An article (link to the file in PDF format) published in the journal “Nature Astronomy” reports the discovery of two double quasars that could be part of a hidden population because two quasars that are very close are difficult to distinguish. A team of researchers used Hubble Space Telescope observations of quasars to find these pairs dating back to about 10 billion years ago. The two quasars of each pair are about 10,000 light-years apart, and the galaxies that host them will merge and at a certain point the supermassive black holes that power the quasars will merge as well.
When the universe was younger, quasars were more common because the galaxies that host them contained more gas and dust that surrounded the supermassive black holes at their center. About 10 billion years ago there was a peak in the number of quasars, and there were also many cases of galaxy mergers at that time. This means that there must have been many cases of double quasars as well.
According to Yue Shen of the University of Illinois at Urbana-Champaign, lead author of this research, in the distant universe, there’s a double quasar for every thousand quasars. This means that finding a double quasar is like finding a needle in a haystack. His team started with a census of quasars in the early universe created using observations conducted with the Hubble Space Telescope, ESA’s Gaia space probe, the Sloan Digital Sky Survey, and a series of ground-based telescopes.
In the images obtained using ground-based telescopes, the double quasars are so close to each other that they appear as a single object. Not even Gaia can distinguish them but manages to detect some anomalies in their position which makes them interesting candidates. It took observations conducted with the Hubble Space Telescope to distinguish the two quasars of a pair. Ground-based telescopes were still useful for follow-up observations because the Gemini Multi-Object Spectrograph (GMOS) instrument on the Gemini North telescope in Hawaii can distinguish the spectrometric emissions of the two quasars. These observations are also important to avoid stumbling into the image of a single quasar split by a gravitational lens. In this case, the researchers found no galaxies between the observed quasars and the Earth that could bend the quasars’ emissions.
The top image (NASA, ESA, H. Hwang and N. Zakamska (Johns Hopkins University), and Y. Shen (University of Illinois, Urbana-Champaign)) shows the quasar pairs cataloged as J0749+2255 and J0841+4825 seen by the Hubble Space Telescope’s Wide Field Camera 3 WFC3) instrument in visible light. We see these pairs as they were about 10 billion years ago, quasars at the center of galaxies about 10,000 light-years away from each other.

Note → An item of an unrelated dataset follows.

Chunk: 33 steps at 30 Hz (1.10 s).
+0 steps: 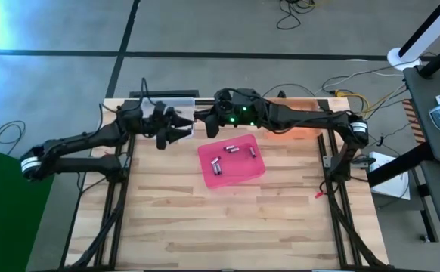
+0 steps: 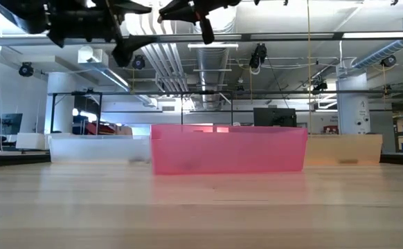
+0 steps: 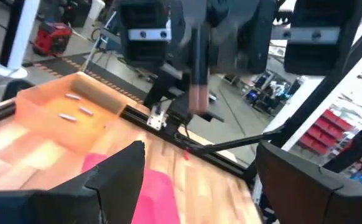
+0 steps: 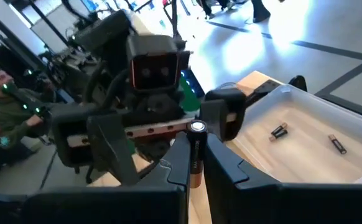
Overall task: Sort batteries
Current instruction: Put the black battery into the transparent bin
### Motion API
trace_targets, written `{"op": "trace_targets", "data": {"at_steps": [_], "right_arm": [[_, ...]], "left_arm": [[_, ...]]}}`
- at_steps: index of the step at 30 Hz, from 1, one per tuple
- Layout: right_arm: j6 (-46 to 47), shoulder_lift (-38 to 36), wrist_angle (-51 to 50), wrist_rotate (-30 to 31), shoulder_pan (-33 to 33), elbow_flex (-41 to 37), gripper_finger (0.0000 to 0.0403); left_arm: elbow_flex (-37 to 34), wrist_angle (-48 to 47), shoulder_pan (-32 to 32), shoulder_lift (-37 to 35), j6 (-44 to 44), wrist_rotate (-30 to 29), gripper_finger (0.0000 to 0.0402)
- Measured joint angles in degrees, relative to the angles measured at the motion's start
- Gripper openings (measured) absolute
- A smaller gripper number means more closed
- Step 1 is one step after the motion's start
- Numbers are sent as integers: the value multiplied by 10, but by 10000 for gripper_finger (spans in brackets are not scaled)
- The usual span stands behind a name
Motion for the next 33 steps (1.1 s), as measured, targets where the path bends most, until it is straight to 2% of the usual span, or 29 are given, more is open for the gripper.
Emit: {"op": "trace_targets", "data": {"at_steps": [6,11,13,19,25,33], "right_arm": [[-14,0,-9,-15,-17,0,18],[-9,-2,-10,-22,-40,0,18],[-1,-4,-9,-41,-47,0,18],[-2,-5,-8,-55,-50,0,21],[2,-5,-8,-53,-51,0,22],[3,-15,-8,-59,-50,0,22]], "left_arm": [[66,13,23,74,37,18,281],[136,7,38,128,42,115,281],[150,-7,37,134,45,123,281],[157,-22,43,134,61,106,274],[157,-17,45,138,37,90,257],[157,-22,48,116,33,54,195]]}}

This means that from our point of view they are in the early stages of a merger that we will see continuing for many millions of years.
The influence of supermassive black holes on their host galaxies has been an important topic of astronomical research in recent years. In the presence of active galactic nuclei such as quasars, the influence can be truly remarkable given that they move enormous amounts of materials and generate very strong electromagnetic emissions. When they have consumed all the materials that produce quasar activity, their activity ceases and the host galaxies evolve into normal elliptical galaxies.
Many quasar pairs were already known but those discovered in this research are the farthest and therefore the oldest. The researchers believe they can discover more double quasars with the same method in order to investigate in-depth the evolution of very ancient galaxies and their supermassive black holes.